Prophet Ezekiel

Prophet Ezekiel

(Ezekiel 1: 2)

In the thirtieth year, in the fourth month, on the fifth day of the month,... the heavens were opened, and I saw visions of God (Ezekiel 1: 1)... As I looked, behold a stormy wind came out of the north, and a great cloud, with brightness round about it, and fire flashing forth continually, and in the midst of the fire, as it were gleaming bronze. And from the midst of it came the likeness of four living creatures. And this was their appearance: they had the form of men, but each had four faces and each of them had four wings (Ezekiel 1: 4-6)... And above the firmament over their heads there was the likeness of a throne, in appearance like sapphire; and seated above the likeness of a throne was a likeness as it were of a human form (Ezekiel 1: 26)... Like the appearance of the bow that is in the cloud on the day of rain, so was the appearance of the brightness round about. Such was the appearance of the likeness of the glory of the Lord. And when I saw it, I fell upon my face, and I heard the voice of one speaking. And he said to me, “Son of man, stand upon your feet, and I will speak to you”. And when he spoke to me, the Spirit entered into me and set me upon my feet; and I heard him speaking to me. (Ezekiel 1: 28; 2: 1) 

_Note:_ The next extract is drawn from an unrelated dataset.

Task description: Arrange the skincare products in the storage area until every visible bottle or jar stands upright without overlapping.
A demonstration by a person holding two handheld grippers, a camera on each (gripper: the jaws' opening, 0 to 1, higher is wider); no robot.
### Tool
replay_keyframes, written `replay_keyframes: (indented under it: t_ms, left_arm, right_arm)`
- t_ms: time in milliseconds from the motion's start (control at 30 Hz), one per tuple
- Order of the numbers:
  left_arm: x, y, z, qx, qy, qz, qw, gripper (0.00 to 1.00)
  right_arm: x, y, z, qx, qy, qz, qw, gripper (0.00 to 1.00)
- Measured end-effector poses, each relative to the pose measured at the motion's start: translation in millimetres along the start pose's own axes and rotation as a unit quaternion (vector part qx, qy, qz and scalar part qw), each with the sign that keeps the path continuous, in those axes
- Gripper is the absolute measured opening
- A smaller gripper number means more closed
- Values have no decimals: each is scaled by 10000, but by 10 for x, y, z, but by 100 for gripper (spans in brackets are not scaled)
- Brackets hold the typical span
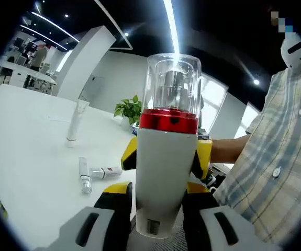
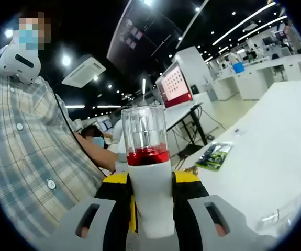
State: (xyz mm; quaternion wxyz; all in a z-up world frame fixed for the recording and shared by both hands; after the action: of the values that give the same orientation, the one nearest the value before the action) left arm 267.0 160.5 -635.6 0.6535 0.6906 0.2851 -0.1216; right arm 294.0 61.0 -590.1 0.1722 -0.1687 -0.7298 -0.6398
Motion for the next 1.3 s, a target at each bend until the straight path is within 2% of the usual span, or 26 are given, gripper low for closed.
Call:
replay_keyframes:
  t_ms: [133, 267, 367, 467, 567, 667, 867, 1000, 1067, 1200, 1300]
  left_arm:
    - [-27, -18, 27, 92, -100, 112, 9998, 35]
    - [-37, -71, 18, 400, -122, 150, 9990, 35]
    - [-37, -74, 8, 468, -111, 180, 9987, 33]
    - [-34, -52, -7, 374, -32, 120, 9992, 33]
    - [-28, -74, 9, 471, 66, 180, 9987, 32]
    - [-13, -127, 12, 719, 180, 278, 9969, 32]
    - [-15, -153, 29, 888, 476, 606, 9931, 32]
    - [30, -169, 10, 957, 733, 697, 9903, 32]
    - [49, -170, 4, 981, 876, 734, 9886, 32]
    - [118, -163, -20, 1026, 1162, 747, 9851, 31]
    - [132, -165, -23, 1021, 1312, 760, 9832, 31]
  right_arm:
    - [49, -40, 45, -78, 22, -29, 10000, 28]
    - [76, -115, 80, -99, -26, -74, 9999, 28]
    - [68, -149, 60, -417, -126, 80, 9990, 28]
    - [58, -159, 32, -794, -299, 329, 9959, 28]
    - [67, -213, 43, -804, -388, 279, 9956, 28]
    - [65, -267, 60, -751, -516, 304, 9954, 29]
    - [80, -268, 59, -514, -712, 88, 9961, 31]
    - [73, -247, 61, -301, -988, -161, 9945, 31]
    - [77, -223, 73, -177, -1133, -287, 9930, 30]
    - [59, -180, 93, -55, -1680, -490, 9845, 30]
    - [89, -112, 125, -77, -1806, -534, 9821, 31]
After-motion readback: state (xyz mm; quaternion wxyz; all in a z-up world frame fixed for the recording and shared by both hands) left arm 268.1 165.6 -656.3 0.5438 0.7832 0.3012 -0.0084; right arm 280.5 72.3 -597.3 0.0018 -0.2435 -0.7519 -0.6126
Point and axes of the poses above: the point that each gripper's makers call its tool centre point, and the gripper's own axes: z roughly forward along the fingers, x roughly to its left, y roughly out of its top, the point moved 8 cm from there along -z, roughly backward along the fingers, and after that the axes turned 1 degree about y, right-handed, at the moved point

Ezekiel is portrayed as an old man in deep conversation with a young man on his right. He was the first prophet of Israel and was active outside his land. He was in fact deported into exile in Babylon (approx. 593 B.C.) where he tried to call the Jews to their moral responsibility for the deportation in Mesopatamia and for the destruction of Jerusalem, caused by their unfaithfulness to the alliance with God. The book of the prophecies of Ezekiel can be divided into three sections. The first includes the exposure of the sins of the chosen people which will lead to unavoidable punishment by God, that will reach its apex in the fall of Jerusalem (Ezekiel, ch. 1-24). The second regards the announcement of the ruin of the idolatrous people (ch. 25-32), while in the last chapters (33-48) God entrusts the prophet with the task of calling the Jewish people to conversion from their sins (33: 10-20) and of announcing their future with the vision of a new Jerusalem, the founding of a new cult and of a new land under the leadership of a new shepherd, that is David.